> **REQUIRED WORK**
Before returning the data, strip out the pictures and keep everything else exactly the same.

---------- DATASET CONTENT

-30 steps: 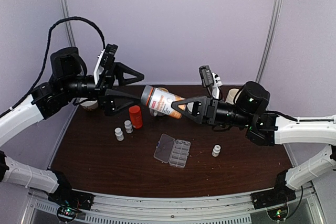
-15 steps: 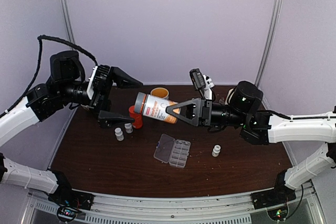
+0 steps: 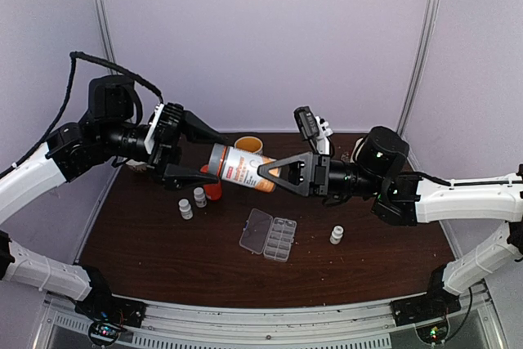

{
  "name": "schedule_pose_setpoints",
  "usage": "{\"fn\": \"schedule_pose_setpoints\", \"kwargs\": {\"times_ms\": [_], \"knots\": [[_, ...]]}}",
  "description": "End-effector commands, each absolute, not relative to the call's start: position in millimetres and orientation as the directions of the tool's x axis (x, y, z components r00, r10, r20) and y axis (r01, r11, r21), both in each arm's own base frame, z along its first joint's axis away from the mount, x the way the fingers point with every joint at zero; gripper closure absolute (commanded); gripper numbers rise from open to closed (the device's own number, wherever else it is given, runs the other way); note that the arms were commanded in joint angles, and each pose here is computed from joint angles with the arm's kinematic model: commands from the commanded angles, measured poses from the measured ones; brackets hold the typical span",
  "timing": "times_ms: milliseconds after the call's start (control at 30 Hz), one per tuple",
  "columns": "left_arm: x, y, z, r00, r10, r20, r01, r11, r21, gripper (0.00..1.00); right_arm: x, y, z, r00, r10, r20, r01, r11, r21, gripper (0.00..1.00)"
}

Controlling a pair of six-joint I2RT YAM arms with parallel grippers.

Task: Sort the pills into containers
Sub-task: Unscrew the lid of the pill bottle from the pill bottle.

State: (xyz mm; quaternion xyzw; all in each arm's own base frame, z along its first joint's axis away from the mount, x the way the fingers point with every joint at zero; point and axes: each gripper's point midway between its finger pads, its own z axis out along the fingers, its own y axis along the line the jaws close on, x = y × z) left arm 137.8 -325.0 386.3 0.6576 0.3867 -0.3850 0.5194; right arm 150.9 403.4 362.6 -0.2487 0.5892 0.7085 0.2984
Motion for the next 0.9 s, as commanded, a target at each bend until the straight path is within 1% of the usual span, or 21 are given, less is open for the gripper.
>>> {"fn": "schedule_pose_setpoints", "kwargs": {"times_ms": [0, 33, 67, 100, 133, 167, 200, 267, 333, 433, 533, 667, 767, 867], "knots": [[135.6, -326.1, 393.1, 0.438, 0.093, -0.894, 0.893, -0.164, 0.420, 0.27, 148.0, 401.0, 385.9, -0.673, 0.168, -0.721, -0.739, -0.183, 0.648, 0.76], [135.9, -325.7, 392.8, 0.438, 0.095, -0.894, 0.893, -0.161, 0.421, 0.23, 147.8, 400.7, 386.1, -0.673, 0.167, -0.720, -0.739, -0.183, 0.648, 0.76], [135.8, -325.3, 392.2, 0.436, 0.098, -0.894, 0.894, -0.159, 0.419, 0.15, 148.3, 400.5, 386.2, -0.673, 0.168, -0.720, -0.739, -0.183, 0.649, 0.76], [135.6, -325.3, 391.6, 0.437, 0.100, -0.894, 0.894, -0.158, 0.419, 0.10, 148.0, 400.8, 385.9, -0.674, 0.167, -0.720, -0.739, -0.183, 0.649, 0.76], [135.6, -325.1, 390.5, 0.436, 0.102, -0.894, 0.894, -0.158, 0.419, 0.09, 147.8, 400.5, 386.4, -0.672, 0.168, -0.721, -0.740, -0.184, 0.646, 0.76], [135.5, -324.7, 390.5, 0.440, 0.102, -0.892, 0.893, -0.156, 0.423, 0.11, 147.8, 400.3, 386.6, -0.671, 0.168, -0.722, -0.741, -0.185, 0.646, 0.76], [136.3, -324.3, 391.1, 0.445, 0.104, -0.889, 0.891, -0.149, 0.428, 0.17, 147.2, 400.4, 386.5, -0.672, 0.166, -0.722, -0.740, -0.185, 0.646, 0.76], [138.4, -323.7, 392.1, 0.448, 0.111, -0.887, 0.891, -0.135, 0.433, 0.33, 147.7, 400.6, 385.8, -0.673, 0.165, -0.721, -0.740, -0.184, 0.648, 0.76], [140.4, -324.1, 391.6, 0.446, 0.119, -0.887, 0.893, -0.128, 0.432, 0.44, 147.7, 400.6, 386.6, -0.673, 0.166, -0.721, -0.739, -0.186, 0.647, 0.76], [140.8, -325.1, 390.2, 0.440, 0.125, -0.889, 0.895, -0.136, 0.424, 0.55, 147.4, 401.0, 386.8, -0.673, 0.165, -0.721, -0.739, -0.188, 0.647, 0.76], [142.9, -326.1, 389.8, 0.439, 0.131, -0.889, 0.896, -0.131, 0.423, 0.69, 147.7, 401.2, 386.4, -0.671, 0.165, -0.723, -0.741, -0.187, 0.645, 0.76], [147.1, -328.9, 392.8, 0.402, 0.140, -0.905, 0.914, -0.117, 0.388, 0.74, 148.7, 401.4, 382.4, -0.645, 0.161, -0.747, -0.764, -0.158, 0.625, 0.78], [150.7, -332.2, 397.3, 0.341, 0.142, -0.929, 0.939, -0.102, 0.328, 0.82, 151.1, 400.1, 378.0, -0.601, 0.159, -0.783, -0.799, -0.112, 0.591, 0.80], [148.0, -335.0, 405.2, 0.270, 0.127, -0.955, 0.960, -0.117, 0.256, 0.90, 152.6, 400.1, 371.9, -0.556, 0.144, -0.818, -0.831, -0.071, 0.552, 0.82]]}}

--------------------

> **EXERCISE RESPONSE**
-30 steps: 
-15 steps: 
+0 steps: 

{
  "name": "schedule_pose_setpoints",
  "usage": "{\"fn\": \"schedule_pose_setpoints\", \"kwargs\": {\"times_ms\": [_], \"knots\": [[_, ...]]}}",
  "description": "End-effector commands, each absolute, not relative to the call's start: position in millimetres and orientation as the directions of the tool's x axis (x, y, z components r00, r10, r20) and y axis (r01, r11, r21), both in each arm's own base frame, z along its first joint's axis away from the mount, x the way the fingers point with every joint at zero; gripper closure absolute (commanded); gripper numbers rise from open to closed (the device's own number, wherever else it is given, runs the other way); note that the arms were commanded in joint angles, and each pose here is computed from joint angles with the arm's kinematic model: commands from the commanded angles, measured poses from the measured ones; brackets hold the typical span",
  "timing": "times_ms: milliseconds after the call's start (control at 30 Hz), one per tuple",
  "columns": "left_arm: x, y, z, r00, r10, r20, r01, r11, r21, gripper (0.00..1.00); right_arm: x, y, z, r00, r10, r20, r01, r11, r21, gripper (0.00..1.00)"
}

Controlling a pair of six-joint I2RT YAM arms with parallel grippers.

Task: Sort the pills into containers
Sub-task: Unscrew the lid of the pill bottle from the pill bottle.

State: (xyz mm; quaternion xyzw; all in each arm's own base frame, z along its first joint's axis away from the mount, x the way the fingers point with every joint at zero; point and axes: each gripper's point midway between its finger pads, its own z axis out along the fingers, its own y axis along the line the jaws close on, x = y × z) left arm 137.8 -325.0 386.3 0.6576 0.3867 -0.3850 0.5194; right arm 150.9 403.4 362.6 -0.2487 0.5892 0.7085 0.2984
Motion for the next 0.9 s, as commanded, a target at each bend until the straight path is within 1% of the usual span, or 21 are given, less is open for the gripper.
>>> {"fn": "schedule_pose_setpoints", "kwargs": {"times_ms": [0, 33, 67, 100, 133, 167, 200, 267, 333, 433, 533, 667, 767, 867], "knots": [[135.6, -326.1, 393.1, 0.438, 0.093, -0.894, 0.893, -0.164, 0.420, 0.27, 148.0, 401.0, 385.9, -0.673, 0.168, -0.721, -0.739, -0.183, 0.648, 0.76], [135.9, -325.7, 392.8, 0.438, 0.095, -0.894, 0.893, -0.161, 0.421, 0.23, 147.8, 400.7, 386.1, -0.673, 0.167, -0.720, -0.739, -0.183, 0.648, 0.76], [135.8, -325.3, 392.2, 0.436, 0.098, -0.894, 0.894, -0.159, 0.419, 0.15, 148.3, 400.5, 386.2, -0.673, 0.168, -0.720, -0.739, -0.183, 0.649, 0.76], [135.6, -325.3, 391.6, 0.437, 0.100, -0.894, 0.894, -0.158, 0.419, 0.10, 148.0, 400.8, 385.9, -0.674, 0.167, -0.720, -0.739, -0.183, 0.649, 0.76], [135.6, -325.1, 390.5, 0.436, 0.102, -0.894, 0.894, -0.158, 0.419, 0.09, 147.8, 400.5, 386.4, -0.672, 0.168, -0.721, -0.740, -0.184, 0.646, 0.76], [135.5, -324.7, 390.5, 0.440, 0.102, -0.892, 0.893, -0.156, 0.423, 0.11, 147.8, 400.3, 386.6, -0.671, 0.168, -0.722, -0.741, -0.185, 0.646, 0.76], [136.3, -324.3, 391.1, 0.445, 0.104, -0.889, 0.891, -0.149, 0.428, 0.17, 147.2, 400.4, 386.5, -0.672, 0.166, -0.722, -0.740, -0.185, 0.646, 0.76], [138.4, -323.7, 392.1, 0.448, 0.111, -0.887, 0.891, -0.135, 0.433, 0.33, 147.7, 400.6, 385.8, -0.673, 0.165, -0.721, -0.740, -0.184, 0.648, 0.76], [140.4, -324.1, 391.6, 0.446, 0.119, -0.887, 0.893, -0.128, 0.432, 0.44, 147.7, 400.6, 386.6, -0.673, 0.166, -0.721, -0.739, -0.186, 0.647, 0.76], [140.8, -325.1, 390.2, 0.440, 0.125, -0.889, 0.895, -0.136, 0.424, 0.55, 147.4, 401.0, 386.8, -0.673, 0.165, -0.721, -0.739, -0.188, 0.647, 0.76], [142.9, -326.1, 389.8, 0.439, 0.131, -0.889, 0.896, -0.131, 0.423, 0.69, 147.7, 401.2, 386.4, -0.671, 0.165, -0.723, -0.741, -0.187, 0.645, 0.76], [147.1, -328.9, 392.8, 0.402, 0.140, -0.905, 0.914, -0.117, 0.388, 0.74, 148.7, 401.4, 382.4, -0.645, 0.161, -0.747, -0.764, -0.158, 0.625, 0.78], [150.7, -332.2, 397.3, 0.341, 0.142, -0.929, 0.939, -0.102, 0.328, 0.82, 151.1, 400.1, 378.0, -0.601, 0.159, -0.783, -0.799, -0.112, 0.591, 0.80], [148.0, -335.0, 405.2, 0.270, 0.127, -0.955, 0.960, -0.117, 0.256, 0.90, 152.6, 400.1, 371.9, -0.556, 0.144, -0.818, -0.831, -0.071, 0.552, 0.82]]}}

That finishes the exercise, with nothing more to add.